I have been running in circles with a query that is driving me nuts.
The background:
I have two tables, and unfortunately, both have duplicate records. (Dealing with activity logs if that puts it into perspective). Each table comes from a different system and I am trying to join the data together to get a sudo full picture (I realize that I won't get a perfect view because there is no "event key" shared between the two systems; I am attempting to match on a composite of meta data).
Here is what I am working with:
Table1
------------
JobID CustID Name ActionDate IsDuplicate
12345 11111 Ryan 1/1/2015 01:20:20 False
12345 11112 Bob 1/1/2015 02:10:20 False
12345 11111 Ryan 1/1/2015 04:15:35 True
12346 11113 Jim 1/1/2015 05:10:40 False
12346 11114 Jeb 1/1/2015 06:10:40 False
12346 11111 Ryan 1/1/2015 07:10:30 False
Table2
------------
ResponseID CustID ActionDate Browser
11123 10110 12/1/2014 23:32:15 IE
12345 11111 1/1/2015 03:20:20 IE
12345 11112 1/1/2015 05:10:20 Firefox
12345 11111 1/1/2015 06:15:35 Firefox
12346 11113 1/1/2015 07:10:40 Chrome
12346 11114 1/1/2015 08:10:40 Chrome
12346 11111 1/1/2015 10:10:30 Safari
12213 11123 2/1/2015 01:10:30 Chrome
Please note a few things:
- JobID and ResponseID are the same thing
- JobID and ResponseID are indicators of an event on the site (people are responding to an event)
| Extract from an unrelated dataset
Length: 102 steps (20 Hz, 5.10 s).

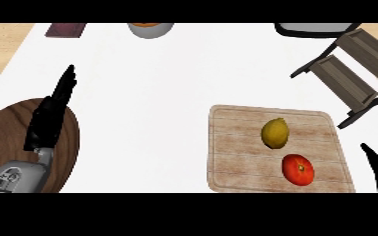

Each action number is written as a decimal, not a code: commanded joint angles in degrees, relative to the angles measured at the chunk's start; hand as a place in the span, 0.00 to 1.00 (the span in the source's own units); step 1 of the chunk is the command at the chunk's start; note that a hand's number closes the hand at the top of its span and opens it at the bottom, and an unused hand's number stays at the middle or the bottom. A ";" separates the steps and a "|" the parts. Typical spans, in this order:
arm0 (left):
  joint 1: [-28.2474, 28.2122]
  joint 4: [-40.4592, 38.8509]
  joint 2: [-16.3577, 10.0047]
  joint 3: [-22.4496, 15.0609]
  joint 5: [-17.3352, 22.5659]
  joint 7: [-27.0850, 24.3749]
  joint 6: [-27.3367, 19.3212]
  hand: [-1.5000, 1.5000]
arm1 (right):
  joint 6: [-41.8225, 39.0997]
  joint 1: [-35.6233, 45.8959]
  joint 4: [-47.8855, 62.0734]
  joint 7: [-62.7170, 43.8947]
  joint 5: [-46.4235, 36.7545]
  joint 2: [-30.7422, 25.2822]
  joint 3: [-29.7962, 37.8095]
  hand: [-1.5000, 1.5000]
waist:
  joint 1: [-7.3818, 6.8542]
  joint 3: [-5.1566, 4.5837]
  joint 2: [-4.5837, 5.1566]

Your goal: Pick the tomato from the cutting board and place it in the tiered basket

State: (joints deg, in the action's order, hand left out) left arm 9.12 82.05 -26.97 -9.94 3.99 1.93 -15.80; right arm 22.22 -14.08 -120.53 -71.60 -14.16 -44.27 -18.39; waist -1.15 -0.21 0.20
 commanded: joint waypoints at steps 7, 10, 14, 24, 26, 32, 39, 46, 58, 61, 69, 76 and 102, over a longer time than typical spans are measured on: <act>1.49 1.38 -0.40 1.12 -1.18 2.50 0.11 0.50 | -3.85 2.70 1.37 -13.63 -4.11 4.83 -1.89 0.00 | 0.26 0.01 -0.13; 4.19 -1.86 1.22 0.32 -2.60 2.14 -0.25 0.50 | -3.60 5.53 5.75 -13.63 -6.36 8.24 -2.90 0.00 | 0.61 0.00 0.14; 0.04 1.51 0.50 0.52 -2.26 2.25 0.33 0.50 | -4.38 3.99 5.64 -13.63 -6.57 10.54 -1.70 0.00 | 0.35 0.03 -0.16; 0.68 -1.01 0.55 3.30 -1.50 0.64 2.38 0.50 | -8.51 9.73 12.07 -13.63 -9.13 17.99 -0.96 0.00 | 0.58 0.10 -0.02; 2.90 -0.80 1.99 1.74 -2.94 2.63 1.48 0.50 | -10.05 11.84 13.94 -13.63 -8.80 19.09 -0.23 0.00 | 0.63 0.11 0.03; -0.25 -3.39 2.91 3.67 -2.56 -2.57 2.44 0.50 | -11.00 10.13 15.59 -11.18 -8.84 21.64 0.09 0.00 | 1.05 0.12 -0.12; 0.23 2.24 3.17 2.83 -4.26 3.09 1.51 0.50 | -17.87 12.94 19.45 -6.50 -6.63 24.54 -3.31 1.00 | 0.47 0.19 -0.28; -0.90 0.60 3.07 5.42 -3.52 0.62 3.47 0.50 | -13.65 12.52 22.85 -2.47 -10.63 26.78 -1.10 1.00 | 0.93 0.21 -0.24; 1.05 -0.79 4.12 4.43 -4.31 1.32 5.35 0.50 | -31.57 18.34 -1.30 20.38 -9.85 17.21 -15.10 1.00 | -1.28 -0.01 -1.32; 1.38 -1.41 3.77 5.03 -4.78 1.58 4.68 0.50 | -36.49 22.45 -12.88 25.38 -6.61 14.58 -18.07 1.00 | 0.19 0.03 -1.57; -1.21 -0.66 4.36 6.06 -4.98 1.05 3.16 0.50 | -36.24 29.87 -29.72 23.20 7.80 10.93 6.74 1.00 | 2.69 0.20 -0.79; 1.13 -0.96 4.93 5.74 -6.64 2.14 1.87 0.50 | -39.47 45.06 -20.95 19.73 23.77 2.82 27.55 1.00 | 3.09 0.08 -0.84; 2.35 2.71 5.86 5.77 -6.66 4.23 6.74 0.50 | -54.57 64.23 34.42 64.79 -1.30 -19.87 29.72 1.00 | -1.65 0.25 0.68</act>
State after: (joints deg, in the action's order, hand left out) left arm 10.71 82.78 -21.12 -3.80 -2.72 4.20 -9.74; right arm -34.89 49.84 -94.11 -17.16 -6.15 -63.09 13.66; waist -2.16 -0.01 0.79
- Action date does not match (system 2 has about an inconsistent 2 hour delay on it but never more that 3 hours delay)
- Note Table2 doesnt have a duplicate flag
- table 1 (~2,000 records) is significantly smaller than table 2 (~16,000 records)
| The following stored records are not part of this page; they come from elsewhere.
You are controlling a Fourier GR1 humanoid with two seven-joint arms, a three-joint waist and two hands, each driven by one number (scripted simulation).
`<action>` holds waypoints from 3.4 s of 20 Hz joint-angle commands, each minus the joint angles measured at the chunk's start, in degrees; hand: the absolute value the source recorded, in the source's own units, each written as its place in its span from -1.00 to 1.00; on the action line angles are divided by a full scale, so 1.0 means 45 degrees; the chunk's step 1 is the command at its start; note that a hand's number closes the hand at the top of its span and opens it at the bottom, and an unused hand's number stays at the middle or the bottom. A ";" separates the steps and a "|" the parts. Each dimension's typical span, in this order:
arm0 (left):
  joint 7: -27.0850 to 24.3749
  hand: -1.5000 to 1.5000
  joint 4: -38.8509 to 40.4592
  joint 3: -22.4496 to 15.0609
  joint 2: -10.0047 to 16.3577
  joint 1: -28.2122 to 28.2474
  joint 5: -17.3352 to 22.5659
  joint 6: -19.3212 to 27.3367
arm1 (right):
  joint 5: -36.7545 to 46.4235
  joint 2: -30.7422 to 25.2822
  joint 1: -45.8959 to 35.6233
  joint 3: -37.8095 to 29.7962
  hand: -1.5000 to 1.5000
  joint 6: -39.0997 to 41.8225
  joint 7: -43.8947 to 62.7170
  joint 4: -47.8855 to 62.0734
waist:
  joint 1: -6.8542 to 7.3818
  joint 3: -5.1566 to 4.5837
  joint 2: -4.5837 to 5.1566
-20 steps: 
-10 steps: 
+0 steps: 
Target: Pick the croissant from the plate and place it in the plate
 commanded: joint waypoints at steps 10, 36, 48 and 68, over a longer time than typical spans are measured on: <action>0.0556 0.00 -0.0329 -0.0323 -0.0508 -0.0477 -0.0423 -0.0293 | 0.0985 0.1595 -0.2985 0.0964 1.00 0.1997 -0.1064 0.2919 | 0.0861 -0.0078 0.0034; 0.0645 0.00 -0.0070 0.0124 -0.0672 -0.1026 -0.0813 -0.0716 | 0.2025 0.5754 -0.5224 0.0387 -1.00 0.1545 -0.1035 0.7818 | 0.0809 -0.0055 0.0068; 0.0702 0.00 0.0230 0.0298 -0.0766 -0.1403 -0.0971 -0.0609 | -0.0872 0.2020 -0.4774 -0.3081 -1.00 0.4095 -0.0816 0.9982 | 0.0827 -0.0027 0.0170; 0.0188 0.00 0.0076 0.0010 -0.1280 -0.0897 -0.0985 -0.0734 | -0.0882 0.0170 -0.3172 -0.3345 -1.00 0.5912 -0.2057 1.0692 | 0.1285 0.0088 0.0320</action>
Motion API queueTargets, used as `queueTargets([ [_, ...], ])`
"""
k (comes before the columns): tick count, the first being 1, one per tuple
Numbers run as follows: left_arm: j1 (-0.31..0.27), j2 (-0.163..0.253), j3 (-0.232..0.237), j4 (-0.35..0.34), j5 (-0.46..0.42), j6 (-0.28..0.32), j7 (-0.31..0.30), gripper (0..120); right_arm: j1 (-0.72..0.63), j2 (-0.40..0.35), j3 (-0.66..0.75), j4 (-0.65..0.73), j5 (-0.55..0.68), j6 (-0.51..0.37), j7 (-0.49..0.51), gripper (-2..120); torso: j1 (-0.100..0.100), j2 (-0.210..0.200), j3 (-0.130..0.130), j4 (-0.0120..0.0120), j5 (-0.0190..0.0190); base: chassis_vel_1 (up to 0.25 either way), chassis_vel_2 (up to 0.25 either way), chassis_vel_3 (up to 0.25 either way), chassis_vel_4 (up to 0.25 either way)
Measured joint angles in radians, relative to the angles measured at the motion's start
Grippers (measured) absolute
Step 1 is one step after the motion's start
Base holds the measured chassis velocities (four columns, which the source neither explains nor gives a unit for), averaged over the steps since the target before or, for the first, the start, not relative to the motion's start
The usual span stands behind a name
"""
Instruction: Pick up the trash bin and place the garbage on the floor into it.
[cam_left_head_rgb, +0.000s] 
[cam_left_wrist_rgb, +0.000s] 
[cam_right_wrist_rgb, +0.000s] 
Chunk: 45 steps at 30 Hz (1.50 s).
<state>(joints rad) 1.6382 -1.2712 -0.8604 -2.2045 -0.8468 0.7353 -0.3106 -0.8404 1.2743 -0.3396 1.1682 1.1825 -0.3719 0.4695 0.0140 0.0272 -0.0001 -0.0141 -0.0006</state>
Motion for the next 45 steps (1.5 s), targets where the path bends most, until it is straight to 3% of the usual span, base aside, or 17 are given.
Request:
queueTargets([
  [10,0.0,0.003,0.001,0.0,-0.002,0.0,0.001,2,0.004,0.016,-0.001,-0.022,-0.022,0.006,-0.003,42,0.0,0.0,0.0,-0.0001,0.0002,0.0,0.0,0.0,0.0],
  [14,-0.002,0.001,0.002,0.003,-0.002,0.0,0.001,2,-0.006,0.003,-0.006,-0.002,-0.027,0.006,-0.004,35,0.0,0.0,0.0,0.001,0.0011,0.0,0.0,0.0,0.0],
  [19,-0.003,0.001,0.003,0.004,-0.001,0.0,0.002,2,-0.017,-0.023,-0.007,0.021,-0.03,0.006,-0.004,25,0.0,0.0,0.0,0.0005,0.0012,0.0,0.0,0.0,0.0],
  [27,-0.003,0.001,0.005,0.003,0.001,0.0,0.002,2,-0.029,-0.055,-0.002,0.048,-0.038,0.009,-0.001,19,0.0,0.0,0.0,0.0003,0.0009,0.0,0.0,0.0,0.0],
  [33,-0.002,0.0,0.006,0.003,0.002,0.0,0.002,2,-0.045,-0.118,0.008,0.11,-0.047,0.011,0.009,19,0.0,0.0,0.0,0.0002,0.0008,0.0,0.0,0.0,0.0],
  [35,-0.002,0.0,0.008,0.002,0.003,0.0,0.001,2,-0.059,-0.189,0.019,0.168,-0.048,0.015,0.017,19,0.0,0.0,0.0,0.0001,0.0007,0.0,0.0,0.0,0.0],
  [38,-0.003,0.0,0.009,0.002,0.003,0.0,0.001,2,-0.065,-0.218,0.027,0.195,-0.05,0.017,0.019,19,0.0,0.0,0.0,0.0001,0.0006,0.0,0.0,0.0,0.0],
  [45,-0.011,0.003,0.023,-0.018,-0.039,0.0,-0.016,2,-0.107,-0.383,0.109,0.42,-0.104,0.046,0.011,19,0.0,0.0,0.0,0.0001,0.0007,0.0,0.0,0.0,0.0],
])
- Note Cust 11111 is bopping around on browsers, taking the same action twice on job 12345 at different times and only taking action once on job 12346
What I am looking for:
Result (ideal)
------------
t1.JobID t1.CustID t1.Name t1.ActionDate t2.Browser
12345 11111 Ryan 1/1/2015 01:20:20 IE
12345 11112 Bob 1/1/2015 02:10:20 Firefox
12345 11111 Ryan 1/1/2015 04:15:35 Firefox
12346 11113 Jim 1/1/2015 05:10:40 Chrome
12346 11114 Jeb 1/1/2015 06:10:40 Chrome
12346 11111 Ryan 1/1/2015 07:10:30 Safari
Note that I JUST want matches for records in Table1. I am getting tons of duplicates because of the join...Which is frustrating.
Here is what I have so far (which I can humbly can say; isn't really close):
SELECT
t1.JobID,
t1.CustID,
t1.Name,
t1.ActionDate,
t2.Browser
FROM
Table1 t1
LEFT OUTER JOIN
Table2 t2
ON
t1.JobID=t2.ResponseID AND
t1.CustID=t2.CustID AND
DATEPART(dd,t1.ActionDate)=DATEPART(dd,t2.ActionDate)
Try changing the join condition for the date to check that t2.actiondate fulfills the condition
t1.actiondate <= t2.actiondate <= t1.actiondate + 3 hours
With your sample data the result of this query matches your desired result.